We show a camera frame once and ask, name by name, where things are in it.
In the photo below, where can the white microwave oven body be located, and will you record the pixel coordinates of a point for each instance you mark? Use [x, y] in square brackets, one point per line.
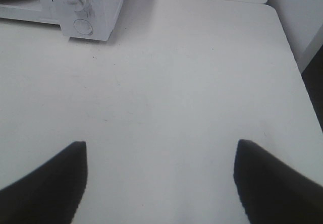
[102, 15]

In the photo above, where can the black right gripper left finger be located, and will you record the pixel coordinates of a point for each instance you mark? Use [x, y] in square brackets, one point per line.
[51, 193]

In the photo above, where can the round white door button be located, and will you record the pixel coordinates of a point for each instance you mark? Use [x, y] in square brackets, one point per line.
[83, 27]

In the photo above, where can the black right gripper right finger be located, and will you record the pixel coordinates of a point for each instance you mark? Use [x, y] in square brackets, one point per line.
[272, 192]

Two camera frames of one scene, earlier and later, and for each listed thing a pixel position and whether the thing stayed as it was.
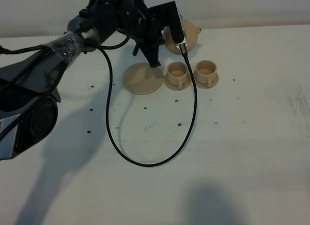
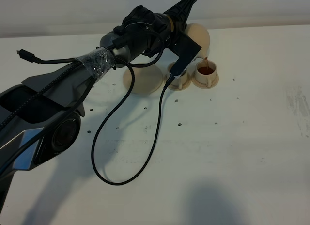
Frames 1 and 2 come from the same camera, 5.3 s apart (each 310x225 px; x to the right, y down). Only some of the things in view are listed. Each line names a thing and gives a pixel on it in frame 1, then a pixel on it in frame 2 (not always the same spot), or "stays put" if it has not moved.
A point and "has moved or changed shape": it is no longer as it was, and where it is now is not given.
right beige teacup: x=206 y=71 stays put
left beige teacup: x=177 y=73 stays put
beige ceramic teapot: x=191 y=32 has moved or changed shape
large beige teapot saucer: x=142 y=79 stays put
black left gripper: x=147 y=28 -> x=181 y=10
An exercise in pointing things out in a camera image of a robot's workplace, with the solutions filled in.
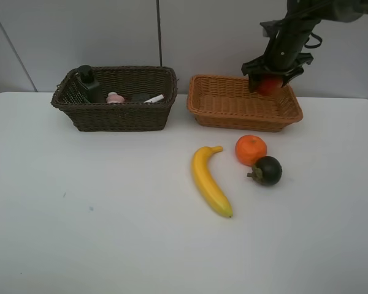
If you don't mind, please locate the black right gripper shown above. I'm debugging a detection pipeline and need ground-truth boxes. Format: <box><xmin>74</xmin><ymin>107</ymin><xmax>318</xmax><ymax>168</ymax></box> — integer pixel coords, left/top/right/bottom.
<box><xmin>242</xmin><ymin>20</ymin><xmax>313</xmax><ymax>92</ymax></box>

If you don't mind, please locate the pink bottle white cap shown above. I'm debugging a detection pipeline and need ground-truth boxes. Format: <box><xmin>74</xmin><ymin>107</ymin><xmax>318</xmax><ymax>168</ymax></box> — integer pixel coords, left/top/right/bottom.
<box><xmin>106</xmin><ymin>92</ymin><xmax>125</xmax><ymax>104</ymax></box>

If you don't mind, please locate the orange wicker basket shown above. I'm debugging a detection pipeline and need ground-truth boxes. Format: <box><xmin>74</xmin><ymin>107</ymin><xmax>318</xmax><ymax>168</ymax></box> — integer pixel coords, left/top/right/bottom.
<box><xmin>186</xmin><ymin>75</ymin><xmax>303</xmax><ymax>132</ymax></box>

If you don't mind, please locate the orange mandarin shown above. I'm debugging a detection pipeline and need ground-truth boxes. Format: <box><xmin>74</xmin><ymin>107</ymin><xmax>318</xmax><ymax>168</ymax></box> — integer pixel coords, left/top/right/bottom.
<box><xmin>235</xmin><ymin>135</ymin><xmax>267</xmax><ymax>167</ymax></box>

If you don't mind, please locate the black plastic bottle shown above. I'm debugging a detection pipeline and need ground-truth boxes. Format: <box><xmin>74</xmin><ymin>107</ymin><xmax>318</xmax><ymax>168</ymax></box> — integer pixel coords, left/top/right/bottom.
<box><xmin>77</xmin><ymin>65</ymin><xmax>105</xmax><ymax>104</ymax></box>

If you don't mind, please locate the black whiteboard eraser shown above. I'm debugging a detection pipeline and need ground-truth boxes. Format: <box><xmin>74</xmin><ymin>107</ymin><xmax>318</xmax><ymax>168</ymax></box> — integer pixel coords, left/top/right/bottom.
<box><xmin>131</xmin><ymin>93</ymin><xmax>150</xmax><ymax>103</ymax></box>

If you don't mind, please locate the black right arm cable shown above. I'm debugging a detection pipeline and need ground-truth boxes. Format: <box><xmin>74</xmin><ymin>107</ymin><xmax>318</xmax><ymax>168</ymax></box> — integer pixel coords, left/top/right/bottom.
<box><xmin>303</xmin><ymin>30</ymin><xmax>323</xmax><ymax>49</ymax></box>

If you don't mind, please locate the red pomegranate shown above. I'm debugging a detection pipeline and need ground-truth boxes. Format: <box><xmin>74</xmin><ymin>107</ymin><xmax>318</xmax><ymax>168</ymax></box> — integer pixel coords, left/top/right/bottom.
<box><xmin>257</xmin><ymin>77</ymin><xmax>283</xmax><ymax>96</ymax></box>

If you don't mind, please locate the white marker pink cap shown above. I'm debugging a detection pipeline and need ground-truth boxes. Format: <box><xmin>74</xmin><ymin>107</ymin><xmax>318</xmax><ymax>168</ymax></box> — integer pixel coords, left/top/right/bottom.
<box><xmin>144</xmin><ymin>94</ymin><xmax>164</xmax><ymax>104</ymax></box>

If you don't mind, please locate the dark purple mangosteen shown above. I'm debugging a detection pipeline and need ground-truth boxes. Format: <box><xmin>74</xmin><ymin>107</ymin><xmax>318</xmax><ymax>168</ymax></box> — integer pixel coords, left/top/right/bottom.
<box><xmin>247</xmin><ymin>156</ymin><xmax>283</xmax><ymax>186</ymax></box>

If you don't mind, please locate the yellow banana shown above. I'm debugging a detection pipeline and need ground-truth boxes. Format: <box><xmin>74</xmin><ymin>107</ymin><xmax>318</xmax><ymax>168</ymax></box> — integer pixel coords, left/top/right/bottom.
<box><xmin>191</xmin><ymin>146</ymin><xmax>233</xmax><ymax>218</ymax></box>

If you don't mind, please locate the dark brown wicker basket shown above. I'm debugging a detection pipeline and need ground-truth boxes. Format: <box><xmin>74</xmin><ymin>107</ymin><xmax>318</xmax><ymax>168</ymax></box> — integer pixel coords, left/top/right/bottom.
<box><xmin>51</xmin><ymin>66</ymin><xmax>177</xmax><ymax>132</ymax></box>

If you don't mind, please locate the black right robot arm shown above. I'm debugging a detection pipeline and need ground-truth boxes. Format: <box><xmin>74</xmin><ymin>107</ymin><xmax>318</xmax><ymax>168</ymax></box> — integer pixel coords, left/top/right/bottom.
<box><xmin>241</xmin><ymin>1</ymin><xmax>368</xmax><ymax>92</ymax></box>

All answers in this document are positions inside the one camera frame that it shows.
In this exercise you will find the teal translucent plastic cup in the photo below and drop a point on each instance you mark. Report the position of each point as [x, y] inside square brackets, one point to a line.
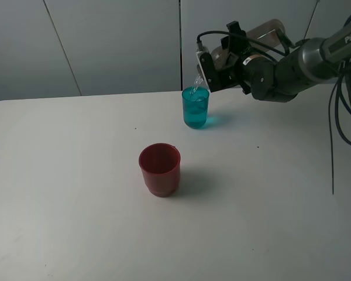
[195, 106]

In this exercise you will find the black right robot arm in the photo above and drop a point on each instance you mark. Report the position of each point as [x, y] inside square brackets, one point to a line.
[303, 65]

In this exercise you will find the red plastic cup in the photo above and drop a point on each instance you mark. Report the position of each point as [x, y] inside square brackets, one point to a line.
[160, 166]

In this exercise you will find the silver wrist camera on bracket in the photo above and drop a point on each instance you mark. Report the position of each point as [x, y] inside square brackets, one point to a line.
[208, 71]

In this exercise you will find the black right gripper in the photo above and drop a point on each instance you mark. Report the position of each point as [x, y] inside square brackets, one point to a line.
[241, 64]

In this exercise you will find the brown translucent water bottle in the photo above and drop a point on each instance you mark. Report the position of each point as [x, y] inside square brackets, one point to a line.
[262, 37]

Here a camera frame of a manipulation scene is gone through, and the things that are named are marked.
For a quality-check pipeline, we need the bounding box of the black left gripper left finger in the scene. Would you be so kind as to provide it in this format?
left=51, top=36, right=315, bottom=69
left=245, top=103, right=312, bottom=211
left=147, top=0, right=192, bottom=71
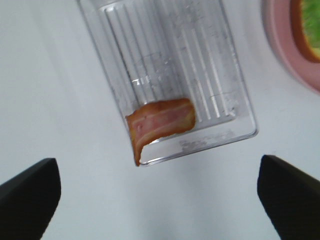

## What is required
Copy each entry exactly as written. Images should not appear in the copy.

## Result
We show a camera frame once and ask, name by name, where things are in it.
In the photo below, where can the white microwave oven body be located, and will you record the pixel coordinates of a point for each instance you mark? Use [x, y] in square brackets, one point per line.
[102, 15]

In the photo above, where can the black right gripper left finger be located, and will you record the pixel coordinates of a point for each instance you mark? Use [x, y] in square brackets, one point per line.
[51, 193]

In the photo above, where can the round white door button be located, and will you record the pixel coordinates of a point for each instance you mark? Use [x, y] in square brackets, one point per line.
[83, 27]

In the photo above, where can the black right gripper right finger be located, and will you record the pixel coordinates of a point for each instance you mark? Use [x, y] in square brackets, one point per line.
[272, 192]

Two camera frames of one scene, earlier and later, and for each listed thing a pixel position and whether the thing stayed as it was.
Frames 1 and 2 come from the same camera, 5.3 s apart (each 310x225 px; x to the right, y down). Only some of the things in view are listed. Each line names a thing and gives a pixel on it in frame 1, then a pixel on it in frame 2 (not always the same spot), or "stays put" if it has not moved.
A point and "has moved or changed shape": it is no longer as it was, and where it is now is not given.
right beige teacup: x=206 y=71 stays put
left beige teacup: x=177 y=73 stays put
beige ceramic teapot: x=191 y=32 has moved or changed shape
large beige teapot saucer: x=142 y=79 stays put
black left gripper: x=147 y=28 -> x=181 y=10
An exercise in pointing things out in a camera image of a robot's workplace, with the solutions filled in.
If you don't mind, please locate the black right gripper shown above. I'm debugging a detection pipeline and need ground-truth boxes. Format: <box><xmin>74</xmin><ymin>107</ymin><xmax>318</xmax><ymax>168</ymax></box> — integer pixel coords, left/top/right/bottom.
<box><xmin>242</xmin><ymin>20</ymin><xmax>313</xmax><ymax>92</ymax></box>

If you don't mind, please locate the pink bottle white cap shown above. I'm debugging a detection pipeline and need ground-truth boxes. Format: <box><xmin>74</xmin><ymin>107</ymin><xmax>318</xmax><ymax>168</ymax></box> — integer pixel coords, left/top/right/bottom.
<box><xmin>106</xmin><ymin>92</ymin><xmax>125</xmax><ymax>104</ymax></box>

If you don't mind, please locate the orange wicker basket shown above. I'm debugging a detection pipeline and need ground-truth boxes. Format: <box><xmin>74</xmin><ymin>107</ymin><xmax>318</xmax><ymax>168</ymax></box> — integer pixel coords, left/top/right/bottom.
<box><xmin>186</xmin><ymin>75</ymin><xmax>303</xmax><ymax>132</ymax></box>

If you don't mind, please locate the orange mandarin shown above. I'm debugging a detection pipeline and need ground-truth boxes. Format: <box><xmin>74</xmin><ymin>107</ymin><xmax>318</xmax><ymax>168</ymax></box> — integer pixel coords, left/top/right/bottom.
<box><xmin>235</xmin><ymin>135</ymin><xmax>267</xmax><ymax>167</ymax></box>

If you don't mind, please locate the black plastic bottle shown above. I'm debugging a detection pipeline and need ground-truth boxes. Format: <box><xmin>74</xmin><ymin>107</ymin><xmax>318</xmax><ymax>168</ymax></box> — integer pixel coords, left/top/right/bottom.
<box><xmin>77</xmin><ymin>65</ymin><xmax>105</xmax><ymax>104</ymax></box>

If you don't mind, please locate the black whiteboard eraser shown above. I'm debugging a detection pipeline and need ground-truth boxes. Format: <box><xmin>74</xmin><ymin>107</ymin><xmax>318</xmax><ymax>168</ymax></box> — integer pixel coords, left/top/right/bottom.
<box><xmin>131</xmin><ymin>93</ymin><xmax>150</xmax><ymax>103</ymax></box>

If you don't mind, please locate the black right arm cable shown above. I'm debugging a detection pipeline and need ground-truth boxes. Format: <box><xmin>74</xmin><ymin>107</ymin><xmax>318</xmax><ymax>168</ymax></box> — integer pixel coords, left/top/right/bottom.
<box><xmin>303</xmin><ymin>30</ymin><xmax>323</xmax><ymax>49</ymax></box>

If you don't mind, please locate the red pomegranate shown above. I'm debugging a detection pipeline and need ground-truth boxes. Format: <box><xmin>74</xmin><ymin>107</ymin><xmax>318</xmax><ymax>168</ymax></box> — integer pixel coords, left/top/right/bottom.
<box><xmin>257</xmin><ymin>77</ymin><xmax>283</xmax><ymax>96</ymax></box>

If you don't mind, please locate the white marker pink cap shown above. I'm debugging a detection pipeline and need ground-truth boxes. Format: <box><xmin>74</xmin><ymin>107</ymin><xmax>318</xmax><ymax>168</ymax></box> — integer pixel coords, left/top/right/bottom.
<box><xmin>144</xmin><ymin>94</ymin><xmax>164</xmax><ymax>104</ymax></box>

If you don't mind, please locate the dark purple mangosteen shown above. I'm debugging a detection pipeline and need ground-truth boxes. Format: <box><xmin>74</xmin><ymin>107</ymin><xmax>318</xmax><ymax>168</ymax></box> — integer pixel coords, left/top/right/bottom.
<box><xmin>247</xmin><ymin>156</ymin><xmax>283</xmax><ymax>186</ymax></box>

If you don't mind, please locate the yellow banana shown above. I'm debugging a detection pipeline and need ground-truth boxes. Format: <box><xmin>74</xmin><ymin>107</ymin><xmax>318</xmax><ymax>168</ymax></box> — integer pixel coords, left/top/right/bottom.
<box><xmin>191</xmin><ymin>146</ymin><xmax>233</xmax><ymax>218</ymax></box>

If you don't mind, please locate the dark brown wicker basket shown above. I'm debugging a detection pipeline and need ground-truth boxes. Format: <box><xmin>74</xmin><ymin>107</ymin><xmax>318</xmax><ymax>168</ymax></box> — integer pixel coords, left/top/right/bottom.
<box><xmin>51</xmin><ymin>66</ymin><xmax>177</xmax><ymax>132</ymax></box>

If you don't mind, please locate the black right robot arm shown above. I'm debugging a detection pipeline and need ground-truth boxes. Format: <box><xmin>74</xmin><ymin>107</ymin><xmax>318</xmax><ymax>168</ymax></box> — integer pixel coords, left/top/right/bottom.
<box><xmin>241</xmin><ymin>1</ymin><xmax>368</xmax><ymax>92</ymax></box>

All answers in this document are positions inside the one camera frame that it shows.
In this exercise you will find the teal translucent plastic cup in the photo below and drop a point on each instance you mark. Report the position of each point as [x, y] inside square brackets, one point to a line.
[195, 106]

In this exercise you will find the black right robot arm in the photo above and drop a point on each instance you mark. Report the position of each point as [x, y] inside square brackets, one point to a line.
[303, 65]

In this exercise you will find the red plastic cup in the photo above and drop a point on each instance you mark. Report the position of each point as [x, y] inside square brackets, one point to a line.
[160, 166]

In this exercise you will find the silver wrist camera on bracket in the photo above and drop a point on each instance you mark. Report the position of each point as [x, y] inside square brackets, one point to a line.
[208, 71]

In this exercise you will find the black right gripper in the photo above and drop a point on each instance you mark. Report the position of each point as [x, y] inside square brackets, one point to a line.
[241, 64]

In this exercise you will find the brown translucent water bottle in the photo above and drop a point on each instance you mark. Report the position of each point as [x, y] inside square brackets, one point to a line.
[262, 37]

Here a camera frame of a manipulation scene is gone through, and the things that are named are marked.
For a quality-check pipeline, we need the bounding box of the black left gripper left finger in the scene. Would you be so kind as to provide it in this format?
left=51, top=36, right=315, bottom=69
left=245, top=103, right=312, bottom=211
left=147, top=0, right=192, bottom=71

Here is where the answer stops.